■ **ASSIGNMENT**
Find the line containing "It looks (tilt;" in the entries below. Restate it and each line after it, word for word, up to and including the line containing "In picture 2 the".

■ **DATA FOR REVIEW**
---------------

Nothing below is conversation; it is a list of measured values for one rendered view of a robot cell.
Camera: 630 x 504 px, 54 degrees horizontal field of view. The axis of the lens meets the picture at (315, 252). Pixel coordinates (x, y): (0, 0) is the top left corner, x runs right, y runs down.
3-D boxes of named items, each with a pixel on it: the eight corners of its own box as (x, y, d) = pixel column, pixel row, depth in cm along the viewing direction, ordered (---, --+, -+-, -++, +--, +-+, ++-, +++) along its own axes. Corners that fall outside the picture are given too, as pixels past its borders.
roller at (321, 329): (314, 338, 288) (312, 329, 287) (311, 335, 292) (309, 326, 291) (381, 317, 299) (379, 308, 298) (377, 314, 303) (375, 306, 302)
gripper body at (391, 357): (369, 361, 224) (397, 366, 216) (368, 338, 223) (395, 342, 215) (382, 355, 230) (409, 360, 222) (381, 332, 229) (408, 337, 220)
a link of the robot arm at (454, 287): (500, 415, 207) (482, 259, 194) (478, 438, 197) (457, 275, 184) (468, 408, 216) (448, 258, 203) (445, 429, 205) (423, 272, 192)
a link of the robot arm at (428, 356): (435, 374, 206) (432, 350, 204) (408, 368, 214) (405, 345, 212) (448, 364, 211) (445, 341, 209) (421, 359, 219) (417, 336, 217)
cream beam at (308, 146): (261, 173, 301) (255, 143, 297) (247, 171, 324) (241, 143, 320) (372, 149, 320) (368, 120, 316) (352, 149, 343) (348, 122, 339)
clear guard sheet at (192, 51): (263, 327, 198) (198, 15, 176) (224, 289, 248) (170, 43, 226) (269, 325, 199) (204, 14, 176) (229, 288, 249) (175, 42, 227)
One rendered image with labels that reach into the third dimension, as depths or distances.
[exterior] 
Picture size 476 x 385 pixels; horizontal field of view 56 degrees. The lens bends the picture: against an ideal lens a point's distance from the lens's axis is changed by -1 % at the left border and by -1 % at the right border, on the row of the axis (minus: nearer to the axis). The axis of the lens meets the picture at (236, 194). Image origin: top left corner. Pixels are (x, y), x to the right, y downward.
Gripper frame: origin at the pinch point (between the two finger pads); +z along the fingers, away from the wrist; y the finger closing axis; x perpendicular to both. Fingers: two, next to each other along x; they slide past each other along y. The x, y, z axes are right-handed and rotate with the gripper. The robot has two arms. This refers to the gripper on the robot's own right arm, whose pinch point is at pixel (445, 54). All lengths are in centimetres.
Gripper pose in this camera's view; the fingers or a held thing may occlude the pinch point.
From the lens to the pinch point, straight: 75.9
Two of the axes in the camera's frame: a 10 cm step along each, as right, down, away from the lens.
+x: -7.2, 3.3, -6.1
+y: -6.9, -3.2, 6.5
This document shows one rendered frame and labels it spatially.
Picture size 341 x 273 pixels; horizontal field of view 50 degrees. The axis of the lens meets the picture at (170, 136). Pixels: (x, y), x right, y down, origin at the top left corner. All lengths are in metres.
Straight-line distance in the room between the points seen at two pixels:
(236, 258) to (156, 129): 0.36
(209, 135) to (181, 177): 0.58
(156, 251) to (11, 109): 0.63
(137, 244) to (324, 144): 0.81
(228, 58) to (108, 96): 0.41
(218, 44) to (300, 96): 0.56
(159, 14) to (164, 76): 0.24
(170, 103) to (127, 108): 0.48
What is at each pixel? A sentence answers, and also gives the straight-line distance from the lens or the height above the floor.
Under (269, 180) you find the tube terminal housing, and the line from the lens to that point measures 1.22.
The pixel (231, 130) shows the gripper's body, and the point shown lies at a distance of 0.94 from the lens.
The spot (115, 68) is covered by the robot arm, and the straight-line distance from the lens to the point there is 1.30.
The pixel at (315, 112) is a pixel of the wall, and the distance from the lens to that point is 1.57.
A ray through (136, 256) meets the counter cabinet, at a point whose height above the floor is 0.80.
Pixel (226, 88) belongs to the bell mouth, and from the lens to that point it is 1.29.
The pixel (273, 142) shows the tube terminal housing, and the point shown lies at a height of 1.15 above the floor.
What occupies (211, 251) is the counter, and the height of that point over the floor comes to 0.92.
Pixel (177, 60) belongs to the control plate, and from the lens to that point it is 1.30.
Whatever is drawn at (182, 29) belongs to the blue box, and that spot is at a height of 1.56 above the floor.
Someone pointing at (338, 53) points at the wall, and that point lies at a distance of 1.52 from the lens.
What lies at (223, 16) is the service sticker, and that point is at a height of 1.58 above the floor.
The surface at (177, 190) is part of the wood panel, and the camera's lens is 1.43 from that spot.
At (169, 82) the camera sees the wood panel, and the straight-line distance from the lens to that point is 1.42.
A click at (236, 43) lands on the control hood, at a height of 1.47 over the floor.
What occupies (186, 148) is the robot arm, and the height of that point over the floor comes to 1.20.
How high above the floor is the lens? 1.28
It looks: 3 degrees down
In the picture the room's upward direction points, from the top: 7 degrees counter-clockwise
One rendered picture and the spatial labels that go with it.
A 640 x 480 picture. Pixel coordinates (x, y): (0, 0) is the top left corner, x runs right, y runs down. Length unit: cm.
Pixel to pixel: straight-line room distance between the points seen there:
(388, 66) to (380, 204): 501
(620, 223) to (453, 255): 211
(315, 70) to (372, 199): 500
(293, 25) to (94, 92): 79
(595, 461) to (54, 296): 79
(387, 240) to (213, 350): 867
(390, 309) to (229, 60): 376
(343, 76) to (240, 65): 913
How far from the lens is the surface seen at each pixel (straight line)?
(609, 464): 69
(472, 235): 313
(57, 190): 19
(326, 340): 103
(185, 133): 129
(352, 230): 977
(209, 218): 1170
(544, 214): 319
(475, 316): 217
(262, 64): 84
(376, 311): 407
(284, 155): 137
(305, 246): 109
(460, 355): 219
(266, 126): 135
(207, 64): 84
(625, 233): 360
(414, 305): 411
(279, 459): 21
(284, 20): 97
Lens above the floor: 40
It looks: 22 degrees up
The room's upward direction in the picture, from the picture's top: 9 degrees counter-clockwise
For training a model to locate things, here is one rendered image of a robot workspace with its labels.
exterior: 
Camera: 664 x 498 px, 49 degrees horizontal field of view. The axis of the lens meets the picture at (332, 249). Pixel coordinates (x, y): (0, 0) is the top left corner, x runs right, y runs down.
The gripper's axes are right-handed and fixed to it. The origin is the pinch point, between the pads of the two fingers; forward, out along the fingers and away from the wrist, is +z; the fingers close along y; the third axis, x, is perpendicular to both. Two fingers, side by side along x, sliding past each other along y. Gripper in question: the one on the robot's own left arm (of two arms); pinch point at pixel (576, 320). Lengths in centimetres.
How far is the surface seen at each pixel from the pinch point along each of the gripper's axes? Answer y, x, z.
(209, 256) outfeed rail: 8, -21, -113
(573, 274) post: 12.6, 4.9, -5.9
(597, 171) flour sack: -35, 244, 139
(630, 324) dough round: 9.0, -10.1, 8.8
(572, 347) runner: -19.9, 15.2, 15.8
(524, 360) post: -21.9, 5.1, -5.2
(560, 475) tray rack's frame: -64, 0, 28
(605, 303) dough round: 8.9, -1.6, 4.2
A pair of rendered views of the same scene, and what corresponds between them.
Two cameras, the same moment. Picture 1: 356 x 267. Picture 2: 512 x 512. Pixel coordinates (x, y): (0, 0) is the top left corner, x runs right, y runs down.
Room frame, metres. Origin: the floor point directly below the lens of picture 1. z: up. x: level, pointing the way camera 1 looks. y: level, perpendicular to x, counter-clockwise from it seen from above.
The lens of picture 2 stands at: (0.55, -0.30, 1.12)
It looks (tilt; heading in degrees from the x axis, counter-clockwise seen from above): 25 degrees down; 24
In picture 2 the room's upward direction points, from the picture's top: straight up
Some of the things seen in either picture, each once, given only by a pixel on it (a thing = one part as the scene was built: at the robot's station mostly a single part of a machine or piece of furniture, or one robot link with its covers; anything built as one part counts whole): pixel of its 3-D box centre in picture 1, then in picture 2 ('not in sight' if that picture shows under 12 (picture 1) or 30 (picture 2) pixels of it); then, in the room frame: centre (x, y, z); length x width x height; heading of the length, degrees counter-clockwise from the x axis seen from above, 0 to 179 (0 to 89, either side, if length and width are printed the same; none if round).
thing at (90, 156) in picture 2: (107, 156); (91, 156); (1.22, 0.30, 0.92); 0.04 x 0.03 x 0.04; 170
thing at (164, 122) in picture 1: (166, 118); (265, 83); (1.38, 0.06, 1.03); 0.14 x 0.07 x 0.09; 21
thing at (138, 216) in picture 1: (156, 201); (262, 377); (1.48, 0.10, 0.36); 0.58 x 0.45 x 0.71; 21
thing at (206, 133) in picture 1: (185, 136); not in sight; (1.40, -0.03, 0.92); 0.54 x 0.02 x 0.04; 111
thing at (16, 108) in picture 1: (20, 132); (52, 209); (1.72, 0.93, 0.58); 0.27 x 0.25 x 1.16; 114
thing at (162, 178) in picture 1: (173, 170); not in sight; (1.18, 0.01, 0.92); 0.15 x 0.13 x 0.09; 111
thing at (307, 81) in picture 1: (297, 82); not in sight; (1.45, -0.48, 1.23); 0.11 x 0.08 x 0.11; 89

---------------

■ **TASK SOLUTION**
It looks (tilt; heading in degrees from the x axis, counter-clockwise seen from above): 25 degrees down; 24
In picture 2 the room's upward direction points, from the picture's top: straight up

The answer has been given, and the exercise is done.